In this manner, by including both operational and non-operational elements (e.g., organizational elements or people barrier elements that can include job positions that conduct a job or task on equipment or a plant), barrier element 34 represents a measure of whether both a device and/or a system as well as a crew or crewmember is in compliance to allow for the proper functioning of barrier element 34. Furthermore, barrier elements 36 and 38 also include both operational and non-operational elements such that the proper operation of sub-barrier 32 as well as barrier 28 relies upon both operational and non-operational elements.

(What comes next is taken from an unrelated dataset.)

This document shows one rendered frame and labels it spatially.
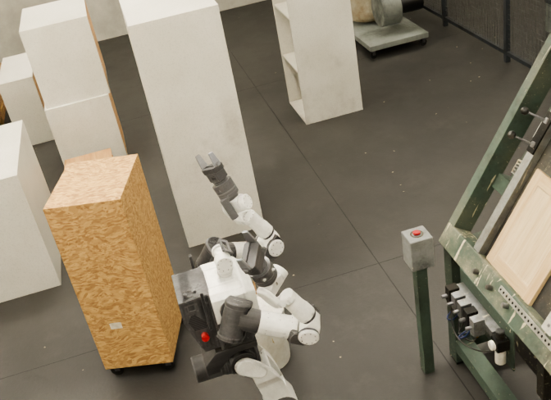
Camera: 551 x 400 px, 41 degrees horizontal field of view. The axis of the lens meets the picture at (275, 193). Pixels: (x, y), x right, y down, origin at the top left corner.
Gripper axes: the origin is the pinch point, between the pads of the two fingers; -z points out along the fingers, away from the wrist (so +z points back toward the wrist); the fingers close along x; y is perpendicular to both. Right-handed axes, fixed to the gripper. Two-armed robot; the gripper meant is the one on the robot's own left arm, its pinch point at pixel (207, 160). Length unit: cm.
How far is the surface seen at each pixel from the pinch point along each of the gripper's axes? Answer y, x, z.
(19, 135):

In some embodiments, a system may be introduced as a monitoring or a monitoring and control system to ensure that the respective devices, systems, and respective crewmembers are in compliance for particular hydrocarbon operation.
An example of the computing system 46 is illustrated in
The computing system 46 may be a general purpose or a special purpose computer that includes a processing device 50, such as one or more application specific integrated circuits (ASICs), one or more processors, or another processing device that interacts with one or more tangible, non-transitory machine-readable medium 48 (e.g., machine readable media) of the computing system 46 that collectively stores instructions executable by the processing device 50 to perform the methods and actions described herein. By way of example, such machine-readable media can comprise RAM, ROM, EPROM, EEPROM, CD-ROM or other optical disk storage, magnetic disk storage or other magnetic storage devices, or any other medium which can be used to carry or store desired program code in the form of machine-executable instructions or data structures and which can be accessed by the processing device 50. In some embodiment, the instructions executable by the processing device 50 are used to generate, for example, control signals or input signals to effect control of one or more of the devices of the offshore platform 10, the BOP 16, and/or additional components utilized in a particular hydrocarbon operation.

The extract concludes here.